Excellent way to try out if you current hardware is good enough!

Ruslan74
13th October 2007, 12:39 PM
Downloaded it last night and thus far can only play local bots as the online keys have not been activated as yet. My first opinion of the Beta demo is quite positive, feels like GoW on steroids! :p

Not many tweaks can be done to the graphics department in the game menu but I expect some dudes to figure out the .INI files sooner or later so you can push your current hardware a tad further.

BTW, the file size is roughly 740MB!

WingNut
16th October 2007, 06:06 PM
local download link (ftp://ftp.games.saix.net/unreal_tournament_3/demo/)

Ruslan74
17th October 2007, 08:57 AM
Read some benchmarks on a couple of websites and it seems the 7000 series cards take a beating in this demo, perhaps the full product has more robust old gen support. The 8000 series & HD2000 series play the game best even with AA enabled.

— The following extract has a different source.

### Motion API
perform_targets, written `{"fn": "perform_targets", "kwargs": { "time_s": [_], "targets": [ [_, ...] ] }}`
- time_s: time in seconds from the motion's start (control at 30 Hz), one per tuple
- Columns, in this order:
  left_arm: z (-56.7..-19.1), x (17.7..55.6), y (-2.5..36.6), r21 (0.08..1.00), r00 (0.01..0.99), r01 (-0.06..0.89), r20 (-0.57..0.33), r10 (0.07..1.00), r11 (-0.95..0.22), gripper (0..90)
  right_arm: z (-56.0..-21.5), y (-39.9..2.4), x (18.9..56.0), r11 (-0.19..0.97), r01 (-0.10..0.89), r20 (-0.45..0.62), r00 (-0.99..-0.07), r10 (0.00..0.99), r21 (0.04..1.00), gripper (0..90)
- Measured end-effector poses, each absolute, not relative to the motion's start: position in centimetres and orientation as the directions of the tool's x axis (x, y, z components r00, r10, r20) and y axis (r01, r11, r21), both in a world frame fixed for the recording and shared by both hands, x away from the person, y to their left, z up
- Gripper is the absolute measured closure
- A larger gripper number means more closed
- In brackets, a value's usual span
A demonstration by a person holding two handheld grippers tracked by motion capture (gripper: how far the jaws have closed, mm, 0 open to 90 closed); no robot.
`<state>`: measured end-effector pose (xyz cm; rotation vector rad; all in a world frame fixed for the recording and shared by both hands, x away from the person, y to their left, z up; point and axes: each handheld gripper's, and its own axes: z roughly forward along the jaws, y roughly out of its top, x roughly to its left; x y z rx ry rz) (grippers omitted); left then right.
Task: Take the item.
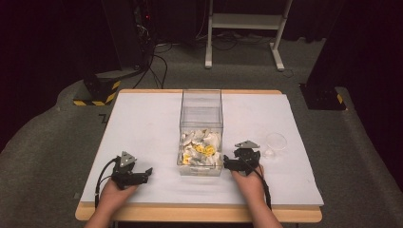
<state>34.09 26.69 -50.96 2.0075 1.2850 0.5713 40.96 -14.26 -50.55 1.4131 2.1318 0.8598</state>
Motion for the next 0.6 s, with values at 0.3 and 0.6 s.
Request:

Overall this looks like a great title to hope for. :)

Ruslan74
7th November 2007, 06:11 PM
Some news on the UT3 release date for the EU (http://www.eurogamer.net/article.php?article_id=87112) :




Unreal Tournament 3 will be released in Europe for the PC on 23rd November, Midway confirmed this afternoon ahead of an official launch event in sunny Birmingham tomorrow.

Sadly there's no word on the PS3 version as of yet, with a Midway spokesperson telling Eurogamer that Epic Games calls the shots on that one and we'll know when they decide to tell us.

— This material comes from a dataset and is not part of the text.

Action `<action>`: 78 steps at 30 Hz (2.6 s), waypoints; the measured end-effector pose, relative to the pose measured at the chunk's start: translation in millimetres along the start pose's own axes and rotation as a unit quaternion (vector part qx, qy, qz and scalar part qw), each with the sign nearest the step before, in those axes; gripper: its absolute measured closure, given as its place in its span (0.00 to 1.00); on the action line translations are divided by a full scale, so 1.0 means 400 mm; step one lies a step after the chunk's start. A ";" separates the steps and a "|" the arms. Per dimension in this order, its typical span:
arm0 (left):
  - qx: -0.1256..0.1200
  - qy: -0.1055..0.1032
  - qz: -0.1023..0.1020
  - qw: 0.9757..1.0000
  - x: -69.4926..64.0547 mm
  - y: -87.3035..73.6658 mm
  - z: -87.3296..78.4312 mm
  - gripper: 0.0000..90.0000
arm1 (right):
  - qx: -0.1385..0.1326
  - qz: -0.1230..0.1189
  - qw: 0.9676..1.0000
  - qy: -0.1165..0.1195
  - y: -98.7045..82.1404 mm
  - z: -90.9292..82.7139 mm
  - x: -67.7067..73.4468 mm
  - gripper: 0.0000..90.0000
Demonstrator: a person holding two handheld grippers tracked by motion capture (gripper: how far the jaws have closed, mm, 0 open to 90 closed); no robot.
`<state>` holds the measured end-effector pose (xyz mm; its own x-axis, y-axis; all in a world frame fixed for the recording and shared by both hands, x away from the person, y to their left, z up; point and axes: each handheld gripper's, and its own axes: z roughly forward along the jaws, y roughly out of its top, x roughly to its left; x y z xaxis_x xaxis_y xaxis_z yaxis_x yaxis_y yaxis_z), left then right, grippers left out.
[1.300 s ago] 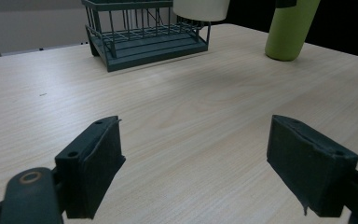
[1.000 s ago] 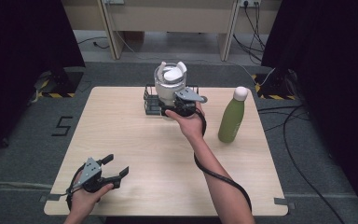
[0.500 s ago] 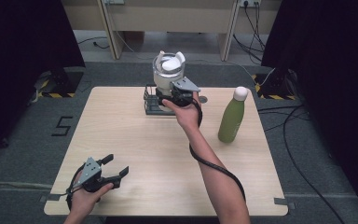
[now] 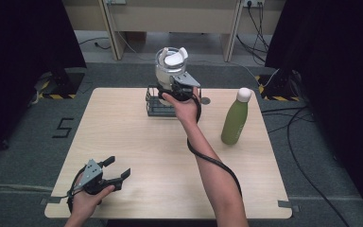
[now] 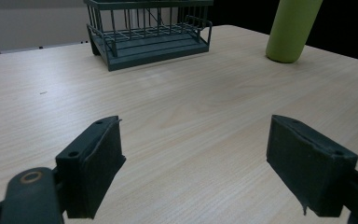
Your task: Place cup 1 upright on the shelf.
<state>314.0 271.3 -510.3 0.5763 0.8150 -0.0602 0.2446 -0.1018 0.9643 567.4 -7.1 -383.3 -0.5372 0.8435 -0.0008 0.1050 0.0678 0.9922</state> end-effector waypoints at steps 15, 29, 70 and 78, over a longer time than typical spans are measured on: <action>0.001 0.000 -0.001 1.000 0.005 0.000 0.000 0.19 | 0.015 0.008 1.000 -0.015 0.003 0.066 -0.010 0.12; 0.000 0.001 -0.006 1.000 0.009 0.000 0.000 0.19 | 0.031 0.013 0.999 -0.020 0.001 0.140 -0.007 0.12; 0.001 -0.004 -0.005 1.000 0.007 0.000 0.001 0.20 | 0.092 0.005 0.996 -0.007 -0.115 0.196 -0.001 0.12; 0.001 -0.005 -0.003 1.000 0.006 0.001 0.001 0.20 | 0.085 0.014 0.996 -0.023 -0.121 0.196 0.007 0.12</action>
<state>315.5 273.0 -510.3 0.5835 0.8092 -0.0681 0.2491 -0.0986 0.9634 626.5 33.6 -441.1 -0.4931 0.8698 0.0168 0.2622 0.1302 0.9562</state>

Fortunately Mark Rein will be at the event at Omega Sektor in Brum tomorrow shouting at people about how wicked he thinks Unreal Tournament 3 is, so we will endeavour to track him down and beat an answer out of him.

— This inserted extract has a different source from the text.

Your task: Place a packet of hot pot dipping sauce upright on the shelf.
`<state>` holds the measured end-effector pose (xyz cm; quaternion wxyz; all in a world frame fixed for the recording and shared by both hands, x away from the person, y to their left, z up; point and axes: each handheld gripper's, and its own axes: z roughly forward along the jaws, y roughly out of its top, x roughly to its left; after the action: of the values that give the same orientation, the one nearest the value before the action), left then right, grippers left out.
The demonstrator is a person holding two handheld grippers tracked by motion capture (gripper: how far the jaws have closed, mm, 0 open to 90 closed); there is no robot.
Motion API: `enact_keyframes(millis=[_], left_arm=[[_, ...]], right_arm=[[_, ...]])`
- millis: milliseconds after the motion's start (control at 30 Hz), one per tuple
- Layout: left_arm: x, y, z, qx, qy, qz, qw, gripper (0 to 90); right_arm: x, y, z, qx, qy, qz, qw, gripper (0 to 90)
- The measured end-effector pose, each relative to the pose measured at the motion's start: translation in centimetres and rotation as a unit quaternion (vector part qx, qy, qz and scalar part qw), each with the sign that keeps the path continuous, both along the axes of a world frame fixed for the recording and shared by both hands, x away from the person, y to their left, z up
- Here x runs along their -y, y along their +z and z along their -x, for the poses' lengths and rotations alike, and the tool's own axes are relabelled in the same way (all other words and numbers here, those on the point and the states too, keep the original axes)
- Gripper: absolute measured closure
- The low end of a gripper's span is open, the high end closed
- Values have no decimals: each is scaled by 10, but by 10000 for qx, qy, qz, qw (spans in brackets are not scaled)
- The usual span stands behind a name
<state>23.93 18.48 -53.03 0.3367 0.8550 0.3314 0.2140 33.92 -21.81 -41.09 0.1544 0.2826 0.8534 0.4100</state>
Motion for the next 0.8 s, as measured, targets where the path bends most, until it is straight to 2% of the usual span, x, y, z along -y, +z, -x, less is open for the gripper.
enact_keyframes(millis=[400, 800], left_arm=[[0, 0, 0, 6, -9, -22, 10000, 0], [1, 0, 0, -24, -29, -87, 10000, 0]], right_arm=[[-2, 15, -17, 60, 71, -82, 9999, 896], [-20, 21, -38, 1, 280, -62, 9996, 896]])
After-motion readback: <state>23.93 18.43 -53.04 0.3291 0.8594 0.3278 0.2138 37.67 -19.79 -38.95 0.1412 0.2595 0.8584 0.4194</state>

Unreal Tournament 3 is due out on PC in the US from 19th November, although there's no PS3 date there either. When the console version does emerge, it will be exclusive to the PS3 for at least a little while, despite the existence of a 360 version, because of an exclusivity arrangement between Epic and Sony.


Now I am unsure whether to wait for the PS3 version or dishout for the PC version seeing the X360 copy will only be out in 2008.

SlappY
8th November 2007, 10:22 AM
If I go to PC route it will mean a PC upgrade, which I am not in the mood for... :(

rainy
8th November 2007, 05:21 PM
Judging from the performance I get in Bioshock, my PC should be reasonably well-equipped to handle UT3. I have taken the plunge and preordered it. Got every other UT part in my collection anyway...

WingNut
23rd November 2007, 09:02 AM
Gamesradar review for UT3 (http://www.gamesradar.com/us/pc/game/reviews/article.jsp?articleId=20071119114016156024&releaseId=20060225151435204030&sectionId=1000&pageId=20071119114629502002)

This looks awesome, it seems as if the devs really made an effort to bring in some new and unique elements to freshen up the series. Sounds like it will be a lot of fun!

rainy
23rd November 2007, 09:08 AM
Release date in SA is now December 10.